Vers un virage libéral ?
L’un des enjeux principaux des prochains mois consistera à déterminer si le gouvernement Sellal peut amorcer le virage qui nous ramènerait en gros à la fin de l’année 2008 en gommant progressivement les décisions controversées adoptées au cours des dernières années notamment dans le champ économique. Le programme d’action du gouvernement annonce que « dans le cadre de la législation en vigueur, les investissements direct étrangers (IDE) seront encouragés et les procédures allégées ». Le ministre de l’industrie Cherif Rahmani, vient de le confirmer.
On n’est pas dans une démarche de remise en cause pure et simple de la règle du 51/49% mais on s’oriente sans doute dans une direction préconisée par beaucoup de spécialistes et d’opérateurs économiques nationaux : adopter une réglementation plus souple et mieux adaptée aux spécificités de chaque secteur voire de chaque projet d’investissement.
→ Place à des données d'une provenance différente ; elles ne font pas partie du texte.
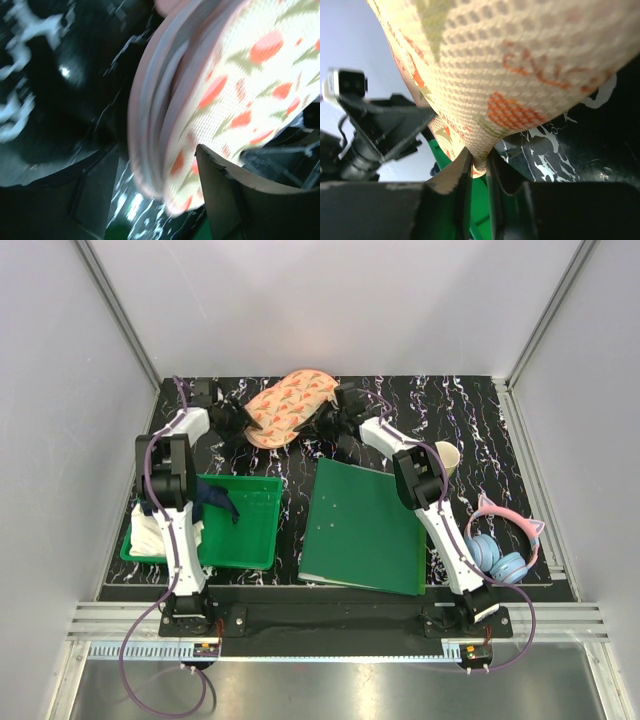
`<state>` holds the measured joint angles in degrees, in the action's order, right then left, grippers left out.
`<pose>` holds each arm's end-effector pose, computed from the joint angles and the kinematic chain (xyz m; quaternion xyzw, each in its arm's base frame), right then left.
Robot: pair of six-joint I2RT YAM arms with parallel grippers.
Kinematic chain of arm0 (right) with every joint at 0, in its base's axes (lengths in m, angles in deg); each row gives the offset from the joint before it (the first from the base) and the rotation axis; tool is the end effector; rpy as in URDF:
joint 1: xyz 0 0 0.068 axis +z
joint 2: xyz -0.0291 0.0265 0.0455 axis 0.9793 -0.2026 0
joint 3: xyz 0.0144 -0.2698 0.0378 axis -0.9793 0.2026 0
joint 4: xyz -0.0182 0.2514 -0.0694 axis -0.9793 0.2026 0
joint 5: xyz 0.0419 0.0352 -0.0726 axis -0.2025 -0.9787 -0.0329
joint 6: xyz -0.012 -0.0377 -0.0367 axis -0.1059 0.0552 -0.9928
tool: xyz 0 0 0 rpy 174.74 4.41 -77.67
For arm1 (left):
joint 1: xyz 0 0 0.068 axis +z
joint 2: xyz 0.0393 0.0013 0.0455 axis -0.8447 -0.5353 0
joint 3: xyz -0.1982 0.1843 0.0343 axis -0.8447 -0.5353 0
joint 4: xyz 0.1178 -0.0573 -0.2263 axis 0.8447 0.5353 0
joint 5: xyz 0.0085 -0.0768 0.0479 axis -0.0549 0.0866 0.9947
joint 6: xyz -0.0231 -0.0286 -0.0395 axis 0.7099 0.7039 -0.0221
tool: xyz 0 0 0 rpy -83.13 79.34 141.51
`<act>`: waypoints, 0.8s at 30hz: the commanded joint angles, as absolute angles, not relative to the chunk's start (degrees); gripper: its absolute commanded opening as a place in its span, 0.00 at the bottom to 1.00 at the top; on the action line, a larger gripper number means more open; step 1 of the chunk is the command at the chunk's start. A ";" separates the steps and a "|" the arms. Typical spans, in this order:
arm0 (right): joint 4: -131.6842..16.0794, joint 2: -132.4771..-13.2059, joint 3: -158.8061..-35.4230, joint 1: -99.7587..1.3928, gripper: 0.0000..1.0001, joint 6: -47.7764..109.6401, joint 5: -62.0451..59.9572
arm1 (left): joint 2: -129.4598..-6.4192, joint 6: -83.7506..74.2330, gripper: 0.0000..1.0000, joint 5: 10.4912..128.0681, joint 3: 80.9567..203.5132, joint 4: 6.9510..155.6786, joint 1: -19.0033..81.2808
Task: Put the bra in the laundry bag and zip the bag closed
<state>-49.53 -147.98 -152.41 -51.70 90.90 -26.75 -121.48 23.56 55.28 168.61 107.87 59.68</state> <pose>0.5229 0.2838 0.1113 0.1645 0.8411 0.5003 0.1231 0.4893 0.0040 0.1591 -0.2803 0.8943 -0.2702 0.2205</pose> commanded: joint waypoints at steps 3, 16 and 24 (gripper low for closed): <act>-50.40 -143.29 -152.88 -50.80 0.14 100.83 -24.43 | -101.03 17.33 0.66 67.16 157.10 104.61 58.00; -50.31 -141.18 -150.86 -50.27 0.13 114.37 -21.71 | -92.11 8.54 0.51 63.46 140.64 90.19 48.77; -50.22 -139.33 -148.57 -49.75 0.14 121.41 -19.77 | -95.36 5.64 0.44 70.15 138.27 82.20 43.93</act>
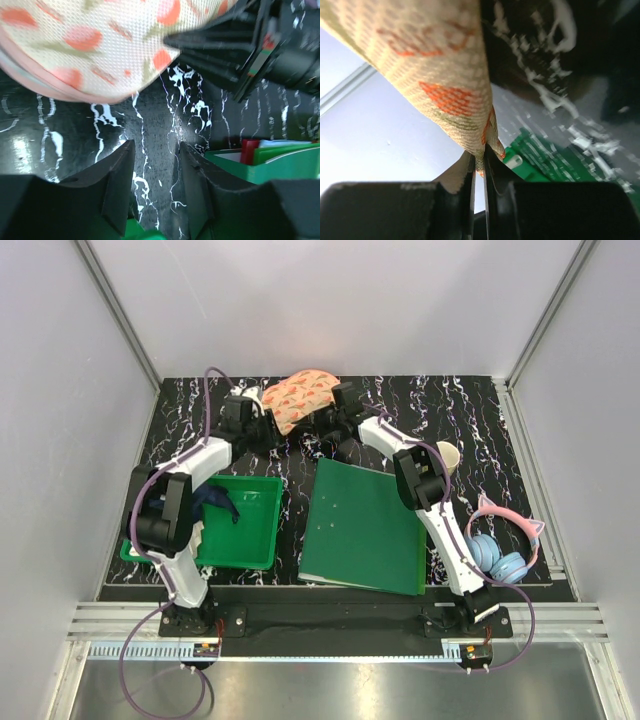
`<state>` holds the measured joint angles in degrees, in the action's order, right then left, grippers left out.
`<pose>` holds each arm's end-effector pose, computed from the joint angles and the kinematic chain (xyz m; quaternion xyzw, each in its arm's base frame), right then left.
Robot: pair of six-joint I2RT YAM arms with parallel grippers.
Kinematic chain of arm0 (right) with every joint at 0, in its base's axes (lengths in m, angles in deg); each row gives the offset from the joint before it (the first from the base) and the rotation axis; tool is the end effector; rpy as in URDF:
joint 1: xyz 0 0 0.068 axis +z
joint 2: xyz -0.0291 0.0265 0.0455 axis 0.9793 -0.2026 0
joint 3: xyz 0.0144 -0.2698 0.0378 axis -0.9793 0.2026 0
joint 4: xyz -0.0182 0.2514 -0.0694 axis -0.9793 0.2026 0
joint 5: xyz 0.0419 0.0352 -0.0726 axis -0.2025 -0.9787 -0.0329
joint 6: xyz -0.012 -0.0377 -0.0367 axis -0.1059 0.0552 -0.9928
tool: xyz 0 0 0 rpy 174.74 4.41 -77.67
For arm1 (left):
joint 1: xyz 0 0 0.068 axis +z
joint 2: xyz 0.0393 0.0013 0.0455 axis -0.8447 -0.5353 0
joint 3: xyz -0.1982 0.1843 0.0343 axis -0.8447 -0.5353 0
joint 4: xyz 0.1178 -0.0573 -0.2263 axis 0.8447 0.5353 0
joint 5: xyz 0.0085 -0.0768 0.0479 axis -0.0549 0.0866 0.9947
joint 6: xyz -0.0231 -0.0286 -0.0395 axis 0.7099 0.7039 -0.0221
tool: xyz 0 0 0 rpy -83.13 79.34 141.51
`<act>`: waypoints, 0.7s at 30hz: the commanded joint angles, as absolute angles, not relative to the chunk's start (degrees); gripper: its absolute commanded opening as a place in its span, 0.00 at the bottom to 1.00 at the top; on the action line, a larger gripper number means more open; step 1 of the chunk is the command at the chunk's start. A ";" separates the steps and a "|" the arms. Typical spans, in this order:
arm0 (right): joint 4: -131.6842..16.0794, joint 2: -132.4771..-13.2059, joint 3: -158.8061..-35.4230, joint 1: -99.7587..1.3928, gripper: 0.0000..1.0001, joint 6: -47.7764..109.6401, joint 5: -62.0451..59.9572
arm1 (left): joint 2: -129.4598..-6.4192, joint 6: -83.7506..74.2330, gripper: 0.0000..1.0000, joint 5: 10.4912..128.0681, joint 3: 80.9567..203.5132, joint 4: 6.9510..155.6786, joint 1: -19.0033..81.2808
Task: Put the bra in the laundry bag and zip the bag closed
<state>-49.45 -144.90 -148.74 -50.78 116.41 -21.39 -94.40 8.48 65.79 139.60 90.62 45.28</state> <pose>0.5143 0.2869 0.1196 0.3660 0.7863 0.4962 0.0398 0.3866 -0.0921 0.2222 -0.0542 0.8993 -0.2229 0.3724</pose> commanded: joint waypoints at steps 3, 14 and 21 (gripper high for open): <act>-50.22 -138.98 -148.04 -49.57 0.14 122.38 -19.42 | -97.38 5.90 0.51 72.44 139.32 81.84 43.14; -50.40 -138.63 -146.99 -49.04 0.14 123.61 -18.45 | -102.92 7.39 0.42 77.01 143.27 80.69 42.26; -50.66 -137.84 -145.93 -48.95 0.12 124.22 -18.10 | -106.61 8.09 0.40 77.37 146.26 79.81 42.08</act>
Sur beaucoup de dossiers en suspens depuis plusieurs années, les négociations paraissent s’accélérer au cours des dernières semaines. Avec Renault , Total, Sanofi, Lafarge, les délégations se succèdent et on s’attend à des annonces à l’occasion de la visite du Président français prévue pour le 19 décembre. Notons que ça ne plait pas du tout à M.Ouyahia qui vient de déclarer que le projet Renault est « une utopie économique ».
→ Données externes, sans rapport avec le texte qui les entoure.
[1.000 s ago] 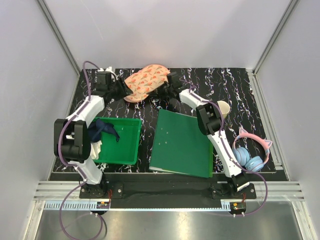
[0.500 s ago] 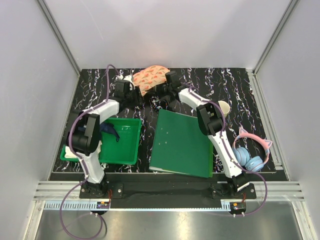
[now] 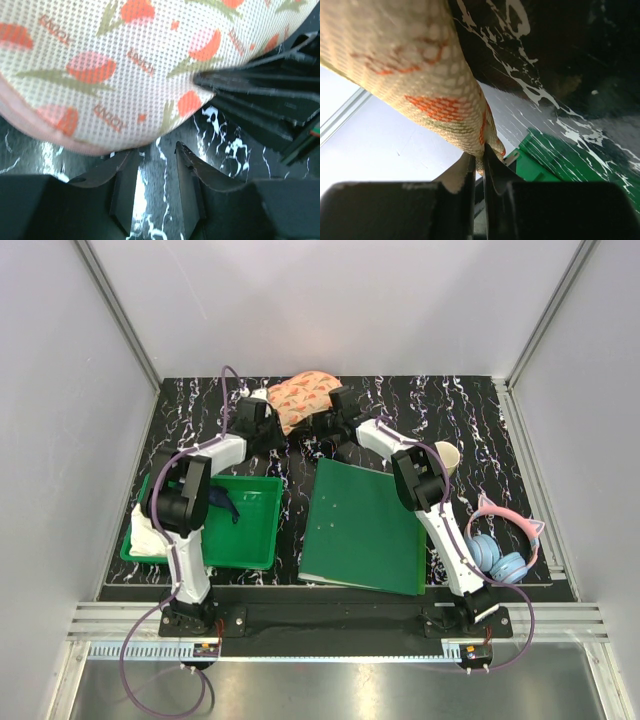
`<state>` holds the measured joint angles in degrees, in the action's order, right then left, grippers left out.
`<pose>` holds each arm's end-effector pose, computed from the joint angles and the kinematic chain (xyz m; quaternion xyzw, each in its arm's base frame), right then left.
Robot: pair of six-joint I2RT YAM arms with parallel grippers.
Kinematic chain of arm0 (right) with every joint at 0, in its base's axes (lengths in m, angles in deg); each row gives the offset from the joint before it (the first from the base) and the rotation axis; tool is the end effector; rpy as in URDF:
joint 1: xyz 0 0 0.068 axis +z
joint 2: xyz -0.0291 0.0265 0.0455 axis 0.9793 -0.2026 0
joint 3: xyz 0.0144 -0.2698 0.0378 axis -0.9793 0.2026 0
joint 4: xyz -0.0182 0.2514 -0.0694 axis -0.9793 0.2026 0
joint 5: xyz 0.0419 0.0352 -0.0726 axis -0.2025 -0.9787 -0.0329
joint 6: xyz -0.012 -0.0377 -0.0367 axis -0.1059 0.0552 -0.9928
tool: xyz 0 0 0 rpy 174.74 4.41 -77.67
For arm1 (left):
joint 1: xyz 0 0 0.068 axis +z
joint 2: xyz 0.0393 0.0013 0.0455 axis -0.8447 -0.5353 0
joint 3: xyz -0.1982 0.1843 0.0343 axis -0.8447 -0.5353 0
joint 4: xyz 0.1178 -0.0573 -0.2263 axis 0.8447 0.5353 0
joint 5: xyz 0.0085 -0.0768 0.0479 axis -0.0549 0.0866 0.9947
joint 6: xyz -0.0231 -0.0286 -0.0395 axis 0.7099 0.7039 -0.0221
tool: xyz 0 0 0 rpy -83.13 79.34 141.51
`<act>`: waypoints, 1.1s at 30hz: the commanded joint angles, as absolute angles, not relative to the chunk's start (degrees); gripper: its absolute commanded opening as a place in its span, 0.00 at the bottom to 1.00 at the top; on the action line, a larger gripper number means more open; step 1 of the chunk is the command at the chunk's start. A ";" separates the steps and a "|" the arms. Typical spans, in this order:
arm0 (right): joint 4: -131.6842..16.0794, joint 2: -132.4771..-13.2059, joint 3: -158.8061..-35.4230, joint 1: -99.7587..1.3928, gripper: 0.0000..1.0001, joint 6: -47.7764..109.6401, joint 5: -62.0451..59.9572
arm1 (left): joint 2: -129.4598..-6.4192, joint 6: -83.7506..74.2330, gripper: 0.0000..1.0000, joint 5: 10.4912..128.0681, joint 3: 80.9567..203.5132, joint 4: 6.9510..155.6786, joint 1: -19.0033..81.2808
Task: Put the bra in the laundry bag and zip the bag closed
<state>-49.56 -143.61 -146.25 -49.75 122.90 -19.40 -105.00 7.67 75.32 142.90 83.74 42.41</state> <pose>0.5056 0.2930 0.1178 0.4155 0.7688 0.4859 0.0169 0.4163 -0.1147 0.1770 -0.0611 0.9039 -0.1585 0.3925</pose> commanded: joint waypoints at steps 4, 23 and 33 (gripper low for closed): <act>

La révision de la loi sur les hydrocarbures s’inscrit dans la même problématique : assouplir et rendre plus attractive une réglementation qui a eu, au cours des dernières années, un effet répulsif sur le développement du partenariat international ainsi qu’en témoigne l’échec des derniers appels d’offre des autorités du secteur en matière d’attribution de nouveaux périmètres d’exploration.
Les sujets qui fâchent
Les états généraux de l’industrie prévus dans les semaines à venir vont fournir également l’occasion d’aborder quelques uns des sujets qui fâchent. A commencer par le thème classique du financement des investissements des PME. Les organisations patronales constatent dans ce domaine quelques avancées notamment à travers l’opération, saluée par elles, de rééchelonnement des dettes de plusieurs milliers d’entreprises privées. Elles continuent néanmoins de souligner que les moyens financiers importants mobilisés en faveur de la création de micro-entreprises depuis le début de l’année 2011 ne peuvent pas se substituer à une action déterminée en faveur du tissu des PME existantes. Cherif Rahmani vient déjà de leur donner partiellement raison en proposant de recadrer le programme de mise à niveau des PME qui sera moins orienté vers les toutes petites entreprises et d’avantage vers la promotion des « champions nationaux ». D’une façon générale, le gouvernement Sellal affiche déjà une plus grande proximité avec les opérateurs économiques et un souci du dialogue qui vient d’être saluer par les partenaires sociaux.
Une méthode qui tranche agréablement avec les nombreuses décisions à l’emporte pièce des dernières années qui avaient plongé les observateurs algériens et étrangers dans la plus grande perplexité. Avant de finaliser sa copie sur les propositions qu’il souhaite formuler aux prochaines assises sur l’industrie, Cherif Rahmani a même fait plancher des experts algériens, des opérateurs économiques, et des fonctionnaires de son ministère pendant plus de 25 séances de travail. Un comble ! Ça ne va sûrement pas plaire à M.Ouyahia.